Eric Dizquierda

Notes d'un compagnon de route de la gauche

Les jeux sont faits ! Rien ne va plus !

L’UMP l’a voulu. Le PS a fini par en vouloir. Sur 568 députés présents lors du vote, seuls 70 ont eu le courage de s’y opposer. Finalement, le 9 octobre 2012, la règle d’or était adoptée, dans le secret.

Si l’on pouvait éclipser des médias le vote de la règle d’or, il est beaucoup plus difficile de cacher le projet de budget 2013. Ce projet va avoir un impact direct sur la vie des Français à travers le montant de leurs impôts et la quantité des services publics qui vont être financés par l’impôt. Cette fois, les médias vont nous parler de rigueur, d’effort inédit, de cure d’austérité… Les mots ne manqueront pas pour décrire cette situation difficile : les impôts augmentent, les services publics sont amputés. Le budget va être débattu, discuté, amendé mais on ne pourra rien y faire. Maintenant que la règle d’or a été acceptée, il va falloir en tenir compte. D’où l’austérité de ce budget 2013 qui va devenir une austérité ordinaire pour les budgets des années à venir.

Cette situation ne va satisfaire personne car nul ne veut payer plus d’impôts et bénéficier en retour de services publics moindres. Le budget 2013 va générer du mécontentement. Dans cinq ans, budget d’austérité après budget d’austérité, à cause de la règle d’or, les gens ne sauront plus à quel saint se vouer. S’il est habile, le futur dirigeant de l’UMP sera capable de transformer ce mécontentement en vote. De ce vote, il tirera toujours plus d’austérité car si les socialistes ont fini par se rallier à la règle d’or, l’UMP l’a toujours défendue. Croire que Jean-François Copé, François Fillon ou Nicolas Sarkozy, (re)devenu Président de la République, mettrait fin à l’austérité, c’est croire aveuglement aux propos de l’UMP.
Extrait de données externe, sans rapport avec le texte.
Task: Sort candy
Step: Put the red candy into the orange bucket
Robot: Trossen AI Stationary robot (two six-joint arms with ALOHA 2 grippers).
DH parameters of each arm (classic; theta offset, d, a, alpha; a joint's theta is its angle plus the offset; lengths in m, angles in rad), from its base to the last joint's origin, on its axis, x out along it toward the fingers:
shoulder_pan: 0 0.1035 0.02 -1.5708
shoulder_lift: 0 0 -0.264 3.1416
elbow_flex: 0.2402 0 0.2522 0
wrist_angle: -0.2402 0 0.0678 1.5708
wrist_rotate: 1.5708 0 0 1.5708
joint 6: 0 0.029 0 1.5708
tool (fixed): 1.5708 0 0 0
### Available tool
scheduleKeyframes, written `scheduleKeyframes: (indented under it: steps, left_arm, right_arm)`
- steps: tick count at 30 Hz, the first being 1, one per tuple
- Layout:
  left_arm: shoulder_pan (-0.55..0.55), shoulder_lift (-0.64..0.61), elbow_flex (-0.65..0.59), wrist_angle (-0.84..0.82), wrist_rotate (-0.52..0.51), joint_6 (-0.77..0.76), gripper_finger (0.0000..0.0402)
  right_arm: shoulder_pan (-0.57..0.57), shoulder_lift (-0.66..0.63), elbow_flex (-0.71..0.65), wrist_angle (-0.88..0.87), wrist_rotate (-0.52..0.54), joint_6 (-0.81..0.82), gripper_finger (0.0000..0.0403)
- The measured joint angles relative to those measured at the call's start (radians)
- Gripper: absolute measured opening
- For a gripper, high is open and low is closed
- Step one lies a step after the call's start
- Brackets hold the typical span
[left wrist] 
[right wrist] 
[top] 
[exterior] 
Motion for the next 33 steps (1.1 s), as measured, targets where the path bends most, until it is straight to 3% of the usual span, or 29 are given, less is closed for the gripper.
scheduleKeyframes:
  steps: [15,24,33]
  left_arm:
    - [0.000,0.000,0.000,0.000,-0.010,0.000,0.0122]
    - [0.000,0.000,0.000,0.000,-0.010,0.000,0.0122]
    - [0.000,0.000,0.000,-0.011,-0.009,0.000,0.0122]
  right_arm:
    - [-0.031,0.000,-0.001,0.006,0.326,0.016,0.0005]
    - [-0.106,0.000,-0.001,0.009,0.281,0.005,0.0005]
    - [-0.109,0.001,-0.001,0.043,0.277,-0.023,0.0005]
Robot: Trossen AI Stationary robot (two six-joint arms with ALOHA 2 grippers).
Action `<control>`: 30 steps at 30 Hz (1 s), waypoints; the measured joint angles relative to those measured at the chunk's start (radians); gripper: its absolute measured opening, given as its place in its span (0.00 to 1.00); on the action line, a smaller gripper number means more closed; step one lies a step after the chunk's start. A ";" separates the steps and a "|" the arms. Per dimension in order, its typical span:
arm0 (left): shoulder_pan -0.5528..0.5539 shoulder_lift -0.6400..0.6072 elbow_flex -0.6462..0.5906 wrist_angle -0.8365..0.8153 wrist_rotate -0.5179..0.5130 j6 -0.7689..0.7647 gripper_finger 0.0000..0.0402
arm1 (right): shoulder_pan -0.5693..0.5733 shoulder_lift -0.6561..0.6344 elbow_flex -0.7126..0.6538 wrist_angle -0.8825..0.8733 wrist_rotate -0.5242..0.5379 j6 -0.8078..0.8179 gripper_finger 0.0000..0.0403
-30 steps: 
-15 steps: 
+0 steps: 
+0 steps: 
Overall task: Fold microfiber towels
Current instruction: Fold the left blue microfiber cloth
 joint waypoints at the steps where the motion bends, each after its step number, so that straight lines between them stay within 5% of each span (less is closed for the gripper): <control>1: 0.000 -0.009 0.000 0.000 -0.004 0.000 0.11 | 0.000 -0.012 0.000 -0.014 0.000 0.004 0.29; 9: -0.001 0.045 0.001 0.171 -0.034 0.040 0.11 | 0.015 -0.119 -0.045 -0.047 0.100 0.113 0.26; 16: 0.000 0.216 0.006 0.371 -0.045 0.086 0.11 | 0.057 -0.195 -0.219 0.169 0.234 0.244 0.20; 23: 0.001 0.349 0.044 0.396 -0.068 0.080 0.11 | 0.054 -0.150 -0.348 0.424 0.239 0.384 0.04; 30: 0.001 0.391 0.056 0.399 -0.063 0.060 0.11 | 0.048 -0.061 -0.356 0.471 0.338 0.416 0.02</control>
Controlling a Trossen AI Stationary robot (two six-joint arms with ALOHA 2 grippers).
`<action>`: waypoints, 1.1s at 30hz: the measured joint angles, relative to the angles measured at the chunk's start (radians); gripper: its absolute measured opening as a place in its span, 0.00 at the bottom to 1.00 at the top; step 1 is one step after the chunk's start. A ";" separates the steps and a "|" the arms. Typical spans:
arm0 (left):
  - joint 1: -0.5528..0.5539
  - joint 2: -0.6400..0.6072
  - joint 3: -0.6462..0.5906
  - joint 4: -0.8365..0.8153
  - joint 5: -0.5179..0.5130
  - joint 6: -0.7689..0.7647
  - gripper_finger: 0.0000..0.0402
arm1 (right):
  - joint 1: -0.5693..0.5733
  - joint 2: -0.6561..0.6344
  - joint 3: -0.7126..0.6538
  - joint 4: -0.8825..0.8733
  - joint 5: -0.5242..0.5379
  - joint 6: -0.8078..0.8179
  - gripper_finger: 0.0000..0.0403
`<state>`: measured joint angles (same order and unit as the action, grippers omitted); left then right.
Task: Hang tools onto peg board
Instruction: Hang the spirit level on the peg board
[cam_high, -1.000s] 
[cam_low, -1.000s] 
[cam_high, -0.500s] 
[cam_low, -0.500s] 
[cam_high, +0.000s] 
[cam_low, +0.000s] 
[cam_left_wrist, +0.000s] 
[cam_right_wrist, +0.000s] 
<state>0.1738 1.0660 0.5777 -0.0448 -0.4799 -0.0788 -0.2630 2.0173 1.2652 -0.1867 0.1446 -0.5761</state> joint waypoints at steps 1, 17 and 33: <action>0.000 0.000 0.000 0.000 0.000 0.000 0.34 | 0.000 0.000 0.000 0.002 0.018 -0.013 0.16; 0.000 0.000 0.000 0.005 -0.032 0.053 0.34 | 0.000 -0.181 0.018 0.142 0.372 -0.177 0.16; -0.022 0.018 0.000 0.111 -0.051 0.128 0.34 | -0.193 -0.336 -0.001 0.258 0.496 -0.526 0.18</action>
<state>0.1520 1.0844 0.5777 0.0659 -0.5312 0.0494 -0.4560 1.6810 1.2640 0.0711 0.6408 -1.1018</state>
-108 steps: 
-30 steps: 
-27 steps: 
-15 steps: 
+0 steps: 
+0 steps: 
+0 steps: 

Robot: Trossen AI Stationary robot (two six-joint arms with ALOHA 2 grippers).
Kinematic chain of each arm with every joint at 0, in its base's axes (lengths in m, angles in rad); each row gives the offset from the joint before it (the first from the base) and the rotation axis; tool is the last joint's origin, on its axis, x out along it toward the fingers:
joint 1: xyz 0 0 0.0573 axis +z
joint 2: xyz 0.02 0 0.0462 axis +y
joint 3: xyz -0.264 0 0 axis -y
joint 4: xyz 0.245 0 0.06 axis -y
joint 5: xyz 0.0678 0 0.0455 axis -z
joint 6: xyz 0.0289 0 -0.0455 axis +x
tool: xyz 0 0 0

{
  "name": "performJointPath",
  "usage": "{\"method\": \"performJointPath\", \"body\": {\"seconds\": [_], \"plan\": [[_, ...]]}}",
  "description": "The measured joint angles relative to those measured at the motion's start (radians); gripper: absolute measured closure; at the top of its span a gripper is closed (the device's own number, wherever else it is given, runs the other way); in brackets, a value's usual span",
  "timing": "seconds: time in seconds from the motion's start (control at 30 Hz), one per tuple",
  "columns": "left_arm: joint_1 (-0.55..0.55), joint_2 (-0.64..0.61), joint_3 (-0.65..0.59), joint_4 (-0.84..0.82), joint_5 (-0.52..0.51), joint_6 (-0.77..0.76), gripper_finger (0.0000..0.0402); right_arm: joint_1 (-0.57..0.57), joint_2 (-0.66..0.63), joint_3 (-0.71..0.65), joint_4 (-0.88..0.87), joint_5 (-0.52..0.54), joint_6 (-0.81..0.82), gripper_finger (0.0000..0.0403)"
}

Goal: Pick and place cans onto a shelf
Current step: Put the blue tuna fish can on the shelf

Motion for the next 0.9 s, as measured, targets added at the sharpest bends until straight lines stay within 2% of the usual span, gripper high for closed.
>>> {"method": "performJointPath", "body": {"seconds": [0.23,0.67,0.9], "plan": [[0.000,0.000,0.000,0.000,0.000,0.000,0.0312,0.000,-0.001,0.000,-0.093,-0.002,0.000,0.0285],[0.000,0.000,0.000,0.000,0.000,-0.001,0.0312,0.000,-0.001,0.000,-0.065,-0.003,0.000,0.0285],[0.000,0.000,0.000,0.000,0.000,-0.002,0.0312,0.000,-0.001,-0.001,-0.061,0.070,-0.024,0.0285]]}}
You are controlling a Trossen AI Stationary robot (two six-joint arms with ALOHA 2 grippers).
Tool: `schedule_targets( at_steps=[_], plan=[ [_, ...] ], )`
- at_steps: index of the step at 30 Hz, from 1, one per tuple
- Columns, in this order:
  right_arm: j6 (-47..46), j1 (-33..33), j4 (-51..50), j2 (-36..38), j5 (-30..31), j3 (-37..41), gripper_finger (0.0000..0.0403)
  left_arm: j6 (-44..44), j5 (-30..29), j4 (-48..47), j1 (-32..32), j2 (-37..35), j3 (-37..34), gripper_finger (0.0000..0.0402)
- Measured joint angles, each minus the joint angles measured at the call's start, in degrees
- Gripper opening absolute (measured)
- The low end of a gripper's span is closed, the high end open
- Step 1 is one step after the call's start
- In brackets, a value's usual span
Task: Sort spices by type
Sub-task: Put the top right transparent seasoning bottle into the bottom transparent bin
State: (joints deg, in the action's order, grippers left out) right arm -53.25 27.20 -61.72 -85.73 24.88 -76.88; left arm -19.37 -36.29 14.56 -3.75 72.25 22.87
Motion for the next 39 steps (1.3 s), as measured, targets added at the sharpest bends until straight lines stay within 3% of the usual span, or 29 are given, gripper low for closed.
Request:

Plus vraisemblablement, ce mécontentement devrait se traduire par un vote en faveur du vrai socialisme ou du nationalisme colérique. Le premier nous expliquera comment nous en sommes arrivés là. Il décrira les mécanismes de la crise et de l’austérité, parlera de création monétaire avant de nous expliquer les solutions. L’autre fera sensiblement la même chose en y ajoutant son crédo du bouc émissaire basané qui vient profiter des largesses du système français pour envahir notre pays et nous convertir à des religions prenant un tournant extrémiste. Il y aura aussi son explication européenne de la crise : l’euro et l’Europe sont en eux-mêmes responsables de notre situation ; il faut alors supprimer l’un et l’autre.

Seulement, la règle d’or n’est pas le fait de populations immigrées. Si certaines croyances prennent un tournant extrémiste chez certaines populations, c’est parce que la religion est toujours l’opium du peuple. L’opium atténue la douleur. L’extrémisme religieux laisse espérer une vie meilleure dans l’au-delà. Autant de choses pour rendre acceptable les inégalités… La règle d’or est le fait de la tournure actuelle de l’Union européenne. En eux-mêmes, ni l’euro ni l’Union européenne ne sont responsables de la situation actuelle. La politique qu’on applique à l’Europe et à l’euro est responsable de l’austérité. Il est possible de réorienter cette politique. Alors, les inégalités réduiront, les extrémistes religieux et la colère nationaliste n’auront plus de terreau où prospérer. Austérité, extrémisme religieux et colère nationaliste se renforcent mutuellement. Combattre les inégalités par une réorientation des politiques de l’euro et de l’Europe, c’est mettre un terme à l’extrémisme religieux et à la colère nationaliste qui se nourrissent du développement de cet extrémisme.

Réorienter l’euro et l’Europe, c’est faire confiance au vrai socialisme, à la vraie gauche. Ce n’est pas croire à la gauche édulcorée du Parti socialiste qui finit par retourner sa veste. Ce n’est pas croire aux mensonges de l’UMP ou du Front national : ils tirent profit de la situation actuelle. Seule la vraie gauche veut changer le système par la politique et non par la peur. La vraie gauche est démocratique. Le reste est composé de faux opposants au système et de révolutionnaires qui remettent toujours à demain un changement qui n’arrivera jamais. Le vrai changement n’est possible qu’avec les vrais socialistes démocrates.

Pour l’heure, les jeux sont faits. La règle d’or est votée. Rien ne va plus. Jusqu’aux prochaines élections. D’ici là, il faut instruire les électeurs, expliquer les mécanismes de la crise et clamer que des alternatives existent vraiment. Le vrai changement est possible mais il ne se fera pas par la peur. Il ne se fera pas tout seul. Il se fera par la vigilance et l’action.